__ABOUT THIS TASK__: Skip all pictures; return exactly the lines from the one containing "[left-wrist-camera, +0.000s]" through the end of the data.

__PROVIDED DATA__:

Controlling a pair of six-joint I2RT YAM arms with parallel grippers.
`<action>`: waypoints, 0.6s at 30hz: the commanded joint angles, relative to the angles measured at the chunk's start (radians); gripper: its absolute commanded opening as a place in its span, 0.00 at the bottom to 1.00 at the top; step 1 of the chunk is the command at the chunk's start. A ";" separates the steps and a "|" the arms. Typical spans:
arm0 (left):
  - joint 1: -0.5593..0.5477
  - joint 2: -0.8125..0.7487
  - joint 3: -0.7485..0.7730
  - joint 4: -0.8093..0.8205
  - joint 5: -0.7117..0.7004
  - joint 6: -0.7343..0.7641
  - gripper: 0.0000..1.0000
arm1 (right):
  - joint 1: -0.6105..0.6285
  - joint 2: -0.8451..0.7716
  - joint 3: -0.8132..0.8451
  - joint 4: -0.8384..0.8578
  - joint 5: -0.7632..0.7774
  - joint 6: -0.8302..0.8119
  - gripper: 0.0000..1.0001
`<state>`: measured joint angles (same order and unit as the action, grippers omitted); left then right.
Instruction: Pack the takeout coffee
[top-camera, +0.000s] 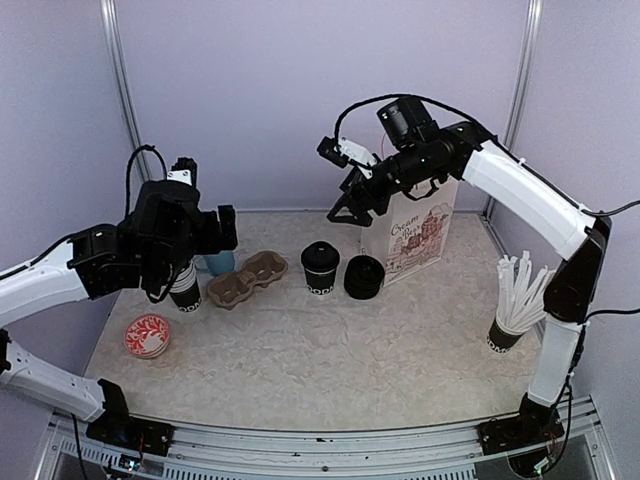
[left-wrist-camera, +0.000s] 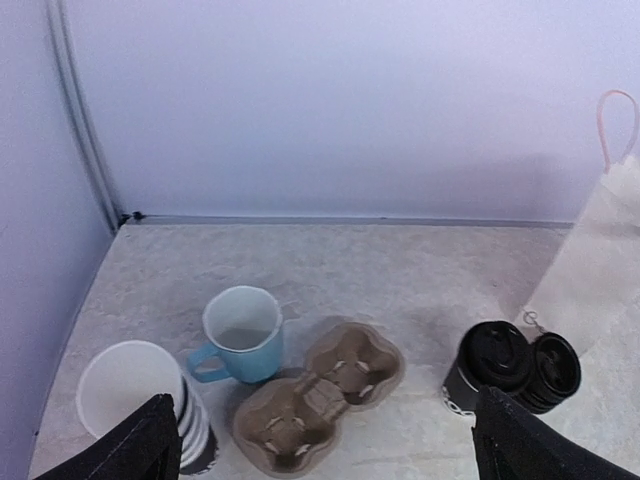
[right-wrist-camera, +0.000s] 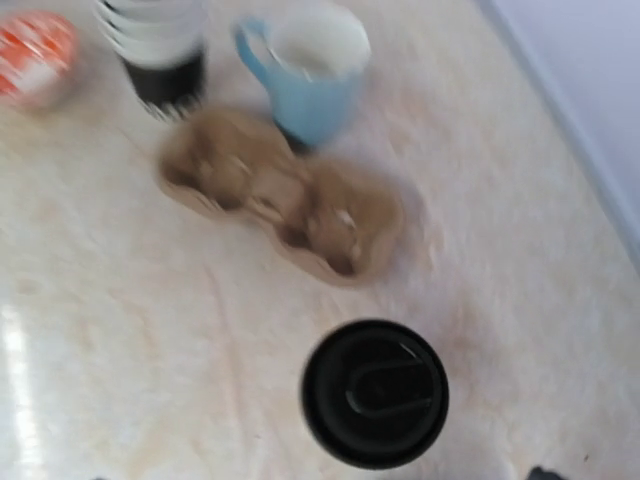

__ANSWER TO THIS EXERCISE__:
[left-wrist-camera, +0.000s] 
[right-wrist-camera, +0.000s] 

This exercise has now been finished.